REQUIRED WORK - A stretch of the entries below is to be set down exactly, running from the line with "Go ahead, prove it — where exactly is the clear" through the line with "Go ahead, prove it — where exactly is the round", both included, and no other line.

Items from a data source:
-- Opening Marker --

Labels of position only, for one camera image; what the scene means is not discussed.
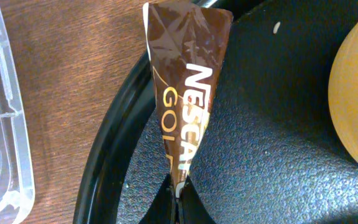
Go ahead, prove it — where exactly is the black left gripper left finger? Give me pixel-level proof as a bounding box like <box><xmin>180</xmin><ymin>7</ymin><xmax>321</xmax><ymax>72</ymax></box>
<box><xmin>139</xmin><ymin>174</ymin><xmax>177</xmax><ymax>224</ymax></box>

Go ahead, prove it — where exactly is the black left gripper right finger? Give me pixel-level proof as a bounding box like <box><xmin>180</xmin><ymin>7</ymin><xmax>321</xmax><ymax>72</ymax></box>
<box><xmin>178</xmin><ymin>177</ymin><xmax>216</xmax><ymax>224</ymax></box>

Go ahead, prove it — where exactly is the clear plastic bin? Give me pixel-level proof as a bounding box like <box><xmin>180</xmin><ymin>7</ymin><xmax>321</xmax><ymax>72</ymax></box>
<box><xmin>0</xmin><ymin>8</ymin><xmax>35</xmax><ymax>223</ymax></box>

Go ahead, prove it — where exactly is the round black tray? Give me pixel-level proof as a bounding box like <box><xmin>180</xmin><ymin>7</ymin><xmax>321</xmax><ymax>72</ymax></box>
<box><xmin>73</xmin><ymin>1</ymin><xmax>358</xmax><ymax>223</ymax></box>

-- Closing Marker --

PROBLEM SOLUTION -
Go ahead, prove it — where exactly is the clear plastic bin? Give me pixel-level proof as a bounding box like <box><xmin>180</xmin><ymin>7</ymin><xmax>321</xmax><ymax>72</ymax></box>
<box><xmin>0</xmin><ymin>8</ymin><xmax>35</xmax><ymax>223</ymax></box>

Go ahead, prove it — where exactly is the round black tray? Give me pixel-level proof as a bounding box like <box><xmin>180</xmin><ymin>7</ymin><xmax>321</xmax><ymax>72</ymax></box>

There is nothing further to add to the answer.